Exercise description:
Among the entries below, extract exactly the lines that run from the one with "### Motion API" through the one with "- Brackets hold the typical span", both ends included.

Data excerpts:

────────

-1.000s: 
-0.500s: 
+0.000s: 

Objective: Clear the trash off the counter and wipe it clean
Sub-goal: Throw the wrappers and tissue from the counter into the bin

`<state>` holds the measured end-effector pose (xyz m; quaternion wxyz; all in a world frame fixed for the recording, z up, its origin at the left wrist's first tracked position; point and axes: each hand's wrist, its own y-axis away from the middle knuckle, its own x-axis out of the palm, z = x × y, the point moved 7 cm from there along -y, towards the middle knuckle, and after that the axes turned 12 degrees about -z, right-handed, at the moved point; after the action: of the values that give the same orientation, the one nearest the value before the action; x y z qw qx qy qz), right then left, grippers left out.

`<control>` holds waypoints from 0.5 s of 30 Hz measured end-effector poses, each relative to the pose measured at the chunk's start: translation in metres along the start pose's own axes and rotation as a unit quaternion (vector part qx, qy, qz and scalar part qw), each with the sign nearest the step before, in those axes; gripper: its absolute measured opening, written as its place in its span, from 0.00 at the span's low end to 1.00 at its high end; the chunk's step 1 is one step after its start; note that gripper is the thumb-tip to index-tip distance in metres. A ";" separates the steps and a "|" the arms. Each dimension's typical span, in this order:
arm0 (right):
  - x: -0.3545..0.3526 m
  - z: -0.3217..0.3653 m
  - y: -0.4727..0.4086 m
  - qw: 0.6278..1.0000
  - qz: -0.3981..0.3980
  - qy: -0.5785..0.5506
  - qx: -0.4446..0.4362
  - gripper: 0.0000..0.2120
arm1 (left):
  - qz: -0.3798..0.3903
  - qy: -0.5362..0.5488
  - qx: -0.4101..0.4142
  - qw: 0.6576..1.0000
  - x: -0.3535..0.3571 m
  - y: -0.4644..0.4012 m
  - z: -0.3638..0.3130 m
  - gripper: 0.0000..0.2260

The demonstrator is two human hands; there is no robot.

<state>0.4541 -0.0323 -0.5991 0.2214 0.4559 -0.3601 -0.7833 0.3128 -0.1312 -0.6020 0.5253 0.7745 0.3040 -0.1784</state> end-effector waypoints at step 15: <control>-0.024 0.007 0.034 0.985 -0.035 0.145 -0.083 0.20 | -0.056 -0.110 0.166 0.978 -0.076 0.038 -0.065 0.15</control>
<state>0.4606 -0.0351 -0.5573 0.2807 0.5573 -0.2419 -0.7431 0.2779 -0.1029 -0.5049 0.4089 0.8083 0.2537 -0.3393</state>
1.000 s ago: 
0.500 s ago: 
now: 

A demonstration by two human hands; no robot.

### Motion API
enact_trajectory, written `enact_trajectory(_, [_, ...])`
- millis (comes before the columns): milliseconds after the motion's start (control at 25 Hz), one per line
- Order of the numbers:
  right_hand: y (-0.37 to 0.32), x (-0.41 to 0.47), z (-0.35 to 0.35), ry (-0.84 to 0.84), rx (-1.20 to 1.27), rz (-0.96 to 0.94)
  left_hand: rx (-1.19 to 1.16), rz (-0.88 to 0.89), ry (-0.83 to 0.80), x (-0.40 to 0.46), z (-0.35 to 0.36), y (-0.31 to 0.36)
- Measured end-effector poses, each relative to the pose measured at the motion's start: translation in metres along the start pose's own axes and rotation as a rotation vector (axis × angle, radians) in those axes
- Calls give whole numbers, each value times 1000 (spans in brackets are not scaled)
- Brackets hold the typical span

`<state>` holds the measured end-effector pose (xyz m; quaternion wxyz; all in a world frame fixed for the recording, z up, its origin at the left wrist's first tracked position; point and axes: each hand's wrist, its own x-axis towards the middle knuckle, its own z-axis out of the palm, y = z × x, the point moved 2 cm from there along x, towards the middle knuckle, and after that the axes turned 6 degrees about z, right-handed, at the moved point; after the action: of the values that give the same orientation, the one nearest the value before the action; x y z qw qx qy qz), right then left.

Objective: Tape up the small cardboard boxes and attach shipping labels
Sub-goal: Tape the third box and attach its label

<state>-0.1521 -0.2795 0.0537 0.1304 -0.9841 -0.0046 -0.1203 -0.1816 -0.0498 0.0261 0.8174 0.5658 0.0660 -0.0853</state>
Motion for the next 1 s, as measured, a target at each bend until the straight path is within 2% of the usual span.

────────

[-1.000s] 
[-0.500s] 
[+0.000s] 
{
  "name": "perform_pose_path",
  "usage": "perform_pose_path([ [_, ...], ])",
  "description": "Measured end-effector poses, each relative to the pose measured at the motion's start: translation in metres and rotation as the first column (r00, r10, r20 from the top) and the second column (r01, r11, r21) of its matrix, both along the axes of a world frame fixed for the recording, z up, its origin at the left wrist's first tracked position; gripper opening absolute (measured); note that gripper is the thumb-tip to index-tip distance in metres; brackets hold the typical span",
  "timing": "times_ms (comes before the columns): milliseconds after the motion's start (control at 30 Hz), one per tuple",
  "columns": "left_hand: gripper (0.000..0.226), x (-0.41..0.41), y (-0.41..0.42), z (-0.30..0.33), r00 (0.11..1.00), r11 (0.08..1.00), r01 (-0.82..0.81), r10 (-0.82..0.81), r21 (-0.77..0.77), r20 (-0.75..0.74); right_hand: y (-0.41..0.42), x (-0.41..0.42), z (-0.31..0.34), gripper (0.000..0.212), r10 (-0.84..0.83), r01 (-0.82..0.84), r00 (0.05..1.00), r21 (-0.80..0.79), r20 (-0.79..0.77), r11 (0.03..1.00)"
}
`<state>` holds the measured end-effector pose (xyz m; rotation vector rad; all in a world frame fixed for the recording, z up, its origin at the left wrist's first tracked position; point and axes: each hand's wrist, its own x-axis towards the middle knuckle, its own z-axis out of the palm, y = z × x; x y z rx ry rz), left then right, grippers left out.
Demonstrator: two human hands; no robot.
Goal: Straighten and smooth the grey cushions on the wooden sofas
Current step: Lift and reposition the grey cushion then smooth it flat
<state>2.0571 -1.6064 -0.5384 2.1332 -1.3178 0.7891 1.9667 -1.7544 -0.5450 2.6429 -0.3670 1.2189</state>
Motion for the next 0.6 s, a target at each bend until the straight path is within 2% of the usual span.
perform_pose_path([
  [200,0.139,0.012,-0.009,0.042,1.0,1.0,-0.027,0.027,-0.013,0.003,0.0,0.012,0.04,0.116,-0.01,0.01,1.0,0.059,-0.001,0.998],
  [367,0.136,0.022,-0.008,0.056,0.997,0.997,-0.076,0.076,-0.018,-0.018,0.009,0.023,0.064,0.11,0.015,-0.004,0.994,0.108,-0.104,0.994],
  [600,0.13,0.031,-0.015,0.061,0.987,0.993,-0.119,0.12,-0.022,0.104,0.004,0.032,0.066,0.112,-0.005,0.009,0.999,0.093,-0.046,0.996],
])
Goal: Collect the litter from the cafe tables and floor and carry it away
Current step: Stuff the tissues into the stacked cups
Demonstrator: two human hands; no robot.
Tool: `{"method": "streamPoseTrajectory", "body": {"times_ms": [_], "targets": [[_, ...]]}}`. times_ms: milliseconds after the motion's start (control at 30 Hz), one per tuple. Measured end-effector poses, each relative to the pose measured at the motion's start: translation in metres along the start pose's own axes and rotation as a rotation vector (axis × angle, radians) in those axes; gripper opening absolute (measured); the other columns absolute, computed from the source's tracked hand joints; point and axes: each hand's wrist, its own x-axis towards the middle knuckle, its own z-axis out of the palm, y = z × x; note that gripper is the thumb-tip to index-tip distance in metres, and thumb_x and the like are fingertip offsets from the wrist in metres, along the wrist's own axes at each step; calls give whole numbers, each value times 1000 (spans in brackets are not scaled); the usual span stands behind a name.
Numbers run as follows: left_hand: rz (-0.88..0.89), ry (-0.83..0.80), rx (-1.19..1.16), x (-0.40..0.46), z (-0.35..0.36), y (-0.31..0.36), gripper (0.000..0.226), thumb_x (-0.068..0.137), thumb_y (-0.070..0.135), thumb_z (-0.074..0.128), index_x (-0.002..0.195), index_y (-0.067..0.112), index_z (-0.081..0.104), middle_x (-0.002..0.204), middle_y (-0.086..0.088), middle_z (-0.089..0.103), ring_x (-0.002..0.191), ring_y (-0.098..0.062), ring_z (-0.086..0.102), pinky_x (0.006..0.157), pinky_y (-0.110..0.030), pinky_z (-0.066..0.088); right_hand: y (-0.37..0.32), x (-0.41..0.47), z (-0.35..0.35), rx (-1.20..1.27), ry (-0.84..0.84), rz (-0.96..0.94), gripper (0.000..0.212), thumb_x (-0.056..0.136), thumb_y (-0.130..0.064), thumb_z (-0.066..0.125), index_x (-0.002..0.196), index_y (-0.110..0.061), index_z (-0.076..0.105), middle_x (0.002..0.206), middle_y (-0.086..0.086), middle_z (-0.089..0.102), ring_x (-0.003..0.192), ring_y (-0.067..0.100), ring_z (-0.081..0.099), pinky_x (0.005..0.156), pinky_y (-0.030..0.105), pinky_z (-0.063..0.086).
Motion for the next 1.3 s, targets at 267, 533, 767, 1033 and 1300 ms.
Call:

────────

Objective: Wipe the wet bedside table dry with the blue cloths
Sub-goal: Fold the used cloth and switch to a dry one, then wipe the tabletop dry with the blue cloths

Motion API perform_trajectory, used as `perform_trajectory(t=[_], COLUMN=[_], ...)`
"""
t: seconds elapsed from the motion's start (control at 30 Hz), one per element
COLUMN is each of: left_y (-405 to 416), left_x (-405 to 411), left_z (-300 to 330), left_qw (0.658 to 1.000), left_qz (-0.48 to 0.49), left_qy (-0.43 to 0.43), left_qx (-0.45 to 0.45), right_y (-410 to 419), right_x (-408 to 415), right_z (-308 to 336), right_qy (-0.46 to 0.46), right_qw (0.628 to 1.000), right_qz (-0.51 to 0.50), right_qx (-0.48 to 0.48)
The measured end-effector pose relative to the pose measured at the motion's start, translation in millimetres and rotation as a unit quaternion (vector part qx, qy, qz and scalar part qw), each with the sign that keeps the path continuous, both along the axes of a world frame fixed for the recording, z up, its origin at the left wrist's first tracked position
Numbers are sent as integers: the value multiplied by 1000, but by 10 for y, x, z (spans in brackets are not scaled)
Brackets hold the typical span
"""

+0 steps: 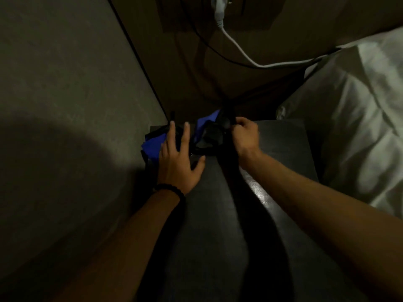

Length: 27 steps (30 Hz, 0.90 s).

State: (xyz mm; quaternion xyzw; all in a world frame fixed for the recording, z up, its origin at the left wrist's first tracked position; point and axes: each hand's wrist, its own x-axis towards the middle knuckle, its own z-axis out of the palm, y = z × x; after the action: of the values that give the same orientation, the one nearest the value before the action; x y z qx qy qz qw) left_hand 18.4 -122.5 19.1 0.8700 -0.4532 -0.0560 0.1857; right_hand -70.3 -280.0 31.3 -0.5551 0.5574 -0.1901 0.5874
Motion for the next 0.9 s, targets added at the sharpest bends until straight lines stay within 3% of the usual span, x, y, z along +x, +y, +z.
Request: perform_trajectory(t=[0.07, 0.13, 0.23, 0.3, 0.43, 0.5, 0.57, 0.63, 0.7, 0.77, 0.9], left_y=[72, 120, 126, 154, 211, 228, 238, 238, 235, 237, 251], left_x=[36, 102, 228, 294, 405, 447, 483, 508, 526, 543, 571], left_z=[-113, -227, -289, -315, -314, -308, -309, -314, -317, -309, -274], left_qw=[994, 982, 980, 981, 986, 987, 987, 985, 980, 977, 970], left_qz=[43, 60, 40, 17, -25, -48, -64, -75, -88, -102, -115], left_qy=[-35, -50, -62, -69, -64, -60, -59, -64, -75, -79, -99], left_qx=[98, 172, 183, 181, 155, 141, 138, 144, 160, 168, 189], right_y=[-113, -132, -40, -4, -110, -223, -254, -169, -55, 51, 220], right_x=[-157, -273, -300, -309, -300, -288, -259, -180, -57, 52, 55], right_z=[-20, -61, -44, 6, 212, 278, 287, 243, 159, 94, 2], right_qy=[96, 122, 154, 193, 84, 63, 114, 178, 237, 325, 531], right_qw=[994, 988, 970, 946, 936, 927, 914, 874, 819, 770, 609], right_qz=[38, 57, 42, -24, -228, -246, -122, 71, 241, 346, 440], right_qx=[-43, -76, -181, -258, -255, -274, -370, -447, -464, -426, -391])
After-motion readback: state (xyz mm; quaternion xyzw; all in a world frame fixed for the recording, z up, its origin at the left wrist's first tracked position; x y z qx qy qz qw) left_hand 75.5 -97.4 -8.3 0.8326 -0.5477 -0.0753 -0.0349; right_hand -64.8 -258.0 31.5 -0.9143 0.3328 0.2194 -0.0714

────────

Your solution:
### Motion API
enact_trajectory, written `enact_trajectory(_, [_, ...])`
- millis (comes before the columns): milliseconds after the motion's start (control at 25 Hz), one per line
- Order of the numbers:
  right_hand: y (-0.37 to 0.32), x (-0.41 to 0.47), z (-0.35 to 0.35), ry (-0.84 to 0.84), rx (-1.20 to 1.27), rz (-0.96 to 0.94)
  left_hand: rx (-1.19 to 1.16), rz (-0.88 to 0.89), ry (-0.83 to 0.80), x (-0.40 to 0.46), z (-0.35 to 0.36), y (-0.31 to 0.36)
- Measured end-effector poses, each relative to the pose measured at the motion's start: translation in metres along the start pose's own axes and rotation as a rotation vector (axis × angle, radians) in those axes
- Calls give whole numbers, each value times 1000 (spans in brackets are not scaled)
- Brackets hold the typical span

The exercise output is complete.